MARTIN: This was not, like, some - like, whoops, you know, a mistake here...

NAVARRETTE: I'm going to...

MARTIN: I just don't agree that it's about whether he arrived in Air Force One...

IFTIKHAR: John McCain, if it was John McCain, he would have said, I screwed up. That's what he would've...

MARTIN: He would have said that he put incompetent people...

IFTIKHAR: Yeah, yes.

MARTIN: In - with no background.


MARTIN: It shows a contempt for government and the functions of government.

IFTIKHAR: Don't talk about airport hangars.

MARTIN: It has nothing to do with the airport.

IFTIKHAR: Right, absolutely.

MARTIN: It has to do with contempt for government and a lack of respect...

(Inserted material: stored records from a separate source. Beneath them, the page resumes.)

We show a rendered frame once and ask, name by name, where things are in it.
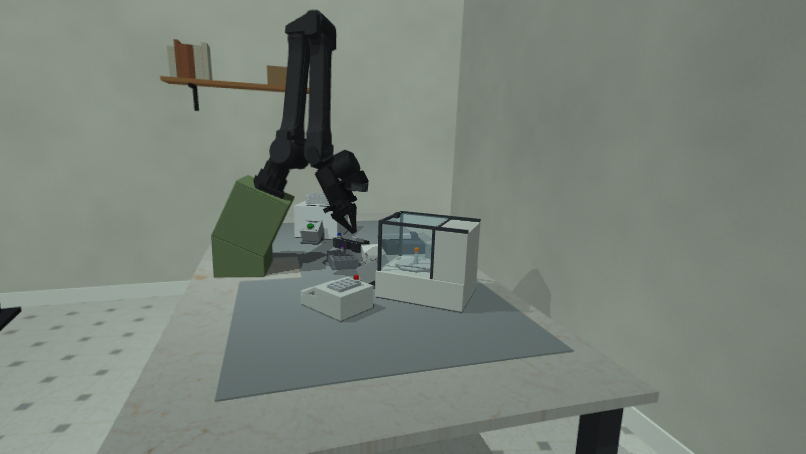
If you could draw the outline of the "grey bench mat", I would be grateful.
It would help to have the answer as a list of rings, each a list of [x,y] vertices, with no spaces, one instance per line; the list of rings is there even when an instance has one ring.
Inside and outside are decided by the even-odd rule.
[[[574,352],[476,281],[462,312],[375,296],[339,321],[301,304],[300,291],[358,275],[332,270],[332,239],[300,243],[283,223],[274,258],[297,257],[299,278],[240,281],[215,402],[310,387]]]

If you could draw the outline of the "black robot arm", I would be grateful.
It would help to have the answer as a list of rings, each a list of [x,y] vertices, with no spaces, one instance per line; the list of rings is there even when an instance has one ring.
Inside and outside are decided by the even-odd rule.
[[[354,154],[343,150],[333,155],[331,58],[332,51],[336,50],[336,27],[320,11],[309,10],[287,24],[285,33],[288,35],[288,64],[280,127],[285,130],[276,131],[276,139],[269,150],[271,158],[253,179],[255,188],[283,199],[289,169],[305,169],[310,163],[318,169],[315,176],[322,189],[336,182],[327,187],[333,203],[353,197],[352,191],[367,192],[369,180],[365,172],[360,171]],[[309,120],[305,138],[308,74]]]

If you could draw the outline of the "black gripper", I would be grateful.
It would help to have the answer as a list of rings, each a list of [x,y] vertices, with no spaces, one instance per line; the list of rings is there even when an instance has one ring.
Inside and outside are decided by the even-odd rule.
[[[334,182],[334,183],[336,183],[336,182]],[[341,200],[333,203],[333,200],[332,200],[332,198],[331,198],[331,196],[330,196],[330,194],[329,194],[329,192],[327,190],[327,187],[329,187],[330,185],[332,185],[334,183],[331,183],[331,184],[327,185],[323,189],[323,192],[324,192],[329,204],[330,205],[332,204],[331,206],[329,205],[328,207],[324,208],[323,211],[324,211],[324,213],[332,211],[333,213],[330,214],[332,219],[337,221],[339,224],[341,224],[343,227],[345,227],[349,232],[354,234],[354,233],[357,232],[357,227],[356,227],[356,211],[357,211],[357,207],[356,207],[355,203],[352,204],[351,202],[356,201],[357,198],[356,198],[356,196],[353,196],[353,197],[341,199]],[[352,227],[349,225],[349,223],[344,218],[344,216],[347,215],[347,214],[349,216],[349,219],[350,219]]]

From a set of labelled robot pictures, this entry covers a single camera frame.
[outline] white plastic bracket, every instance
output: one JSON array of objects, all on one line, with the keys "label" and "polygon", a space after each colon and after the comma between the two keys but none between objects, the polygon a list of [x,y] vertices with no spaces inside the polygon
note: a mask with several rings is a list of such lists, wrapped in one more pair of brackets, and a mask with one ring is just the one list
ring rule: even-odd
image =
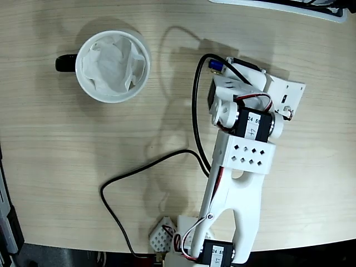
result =
[{"label": "white plastic bracket", "polygon": [[168,252],[171,248],[172,237],[163,229],[163,225],[169,227],[171,235],[177,230],[169,217],[163,217],[150,234],[150,245],[155,252]]},{"label": "white plastic bracket", "polygon": [[[233,263],[245,263],[251,253],[259,228],[261,191],[264,177],[269,173],[275,145],[229,135],[217,134],[213,161],[199,217],[214,214],[195,229],[192,256],[198,257],[204,237],[210,226],[227,209],[234,211],[235,234]],[[211,201],[220,167],[222,177]],[[238,179],[232,178],[233,170],[244,170]]]}]

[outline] red wire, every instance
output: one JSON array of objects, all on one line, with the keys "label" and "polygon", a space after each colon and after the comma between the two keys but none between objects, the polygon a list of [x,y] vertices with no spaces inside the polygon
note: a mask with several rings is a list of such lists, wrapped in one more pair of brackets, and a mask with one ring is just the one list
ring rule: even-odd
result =
[{"label": "red wire", "polygon": [[213,199],[214,196],[215,196],[215,193],[216,193],[217,188],[219,187],[219,184],[220,184],[220,181],[221,181],[221,177],[223,176],[223,172],[224,172],[224,167],[220,166],[219,173],[217,174],[217,179],[216,179],[215,185],[214,185],[214,190],[212,191],[211,199]]},{"label": "red wire", "polygon": [[[184,243],[185,243],[185,240],[187,239],[187,237],[188,236],[186,236],[185,238],[184,238],[184,240],[182,241],[182,249],[184,249]],[[183,254],[183,256],[186,258],[186,259],[188,259],[188,260],[196,260],[197,258],[193,258],[193,257],[190,257],[190,256],[186,256],[186,255],[184,255]]]},{"label": "red wire", "polygon": [[176,234],[173,239],[174,251],[180,251],[180,234]]},{"label": "red wire", "polygon": [[252,93],[250,95],[236,97],[234,99],[234,102],[237,102],[237,101],[243,100],[243,99],[249,99],[249,98],[253,98],[253,97],[258,97],[258,96],[266,96],[266,97],[269,98],[270,102],[269,102],[269,104],[266,106],[266,108],[264,110],[266,112],[269,111],[271,109],[271,107],[272,107],[272,100],[271,100],[271,97],[266,93]]}]

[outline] white wire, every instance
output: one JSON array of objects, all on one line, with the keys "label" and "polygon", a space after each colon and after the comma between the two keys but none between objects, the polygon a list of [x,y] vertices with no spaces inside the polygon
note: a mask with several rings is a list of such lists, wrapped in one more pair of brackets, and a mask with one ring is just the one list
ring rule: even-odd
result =
[{"label": "white wire", "polygon": [[186,238],[188,237],[189,233],[196,228],[199,224],[201,224],[204,220],[206,219],[206,217],[202,217],[200,218],[196,223],[193,224],[193,226],[191,228],[189,228],[189,230],[184,234],[182,241],[181,241],[181,248],[182,248],[182,253],[186,258],[193,258],[192,256],[189,256],[185,251],[184,251],[184,243]]}]

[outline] black mug handle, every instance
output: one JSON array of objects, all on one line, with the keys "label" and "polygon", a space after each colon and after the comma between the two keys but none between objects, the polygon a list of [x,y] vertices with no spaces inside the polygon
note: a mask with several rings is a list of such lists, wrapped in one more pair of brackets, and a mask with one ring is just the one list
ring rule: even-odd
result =
[{"label": "black mug handle", "polygon": [[76,71],[77,54],[63,55],[56,59],[56,71],[74,72]]}]

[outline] blue connector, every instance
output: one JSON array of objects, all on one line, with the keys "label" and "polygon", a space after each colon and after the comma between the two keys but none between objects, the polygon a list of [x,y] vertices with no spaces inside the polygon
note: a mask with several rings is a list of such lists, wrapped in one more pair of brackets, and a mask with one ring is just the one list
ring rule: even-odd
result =
[{"label": "blue connector", "polygon": [[211,68],[214,71],[221,72],[223,69],[224,64],[222,64],[220,61],[217,60],[210,60],[209,61],[209,68]]}]

NAVARRETTE: I'm not going to vouch for Brownie's competence, but I think there was a difference with how the hurricane hit Houston - it was Hurricane Rita that went to Houston after Katrina - and the people in Houston, having the benefit of what happened in New Orleans, reacted differently. At the end of the day, I hope that African-Americans, and all Americans, learned from Katrina that if you are sitting on the top of your house with a sign that says Save Us, waiting for Dick Cheney to come and save you...

IFTIKHAR: He ain't coming.

NAVARRETTE: You're a fool because Dick Cheney ain't coming. You need to save yourself.



IZRAEL: OK. Well, heck of a job, Ruben.

(Soundbite of laughter)

IZRAEL: All right, let's keep it in motion.

MARTIN: That was just mean. I wouldn't have even said that about you, Jimi. That's just not nice.

(Soundbite of laughter)

IZRAEL: I'm sorry. Let's keep it in motion. Yo, Roland Burris...

MARTIN: I'm standing up for you, Ruben.


IZRAEL: Can somebody stand up for me for once?

(Soundbite of laughter)


MARTIN: No, no.

IZRAEL: Never.

(Soundbite of laughter)

IZRAEL: OK, keep it in motion. Roland Burris, Chi-Town's finest, you know what? Sworn into Illinois' Senate seat yesterday. Now, I heard there were rumors that he was crump dancing at the podium. Now, you know what?

(Soundbite of laughter)

IZRAEL: Now, I always knew...

NAVARRETTE: A little fist bump there, a little fist bump.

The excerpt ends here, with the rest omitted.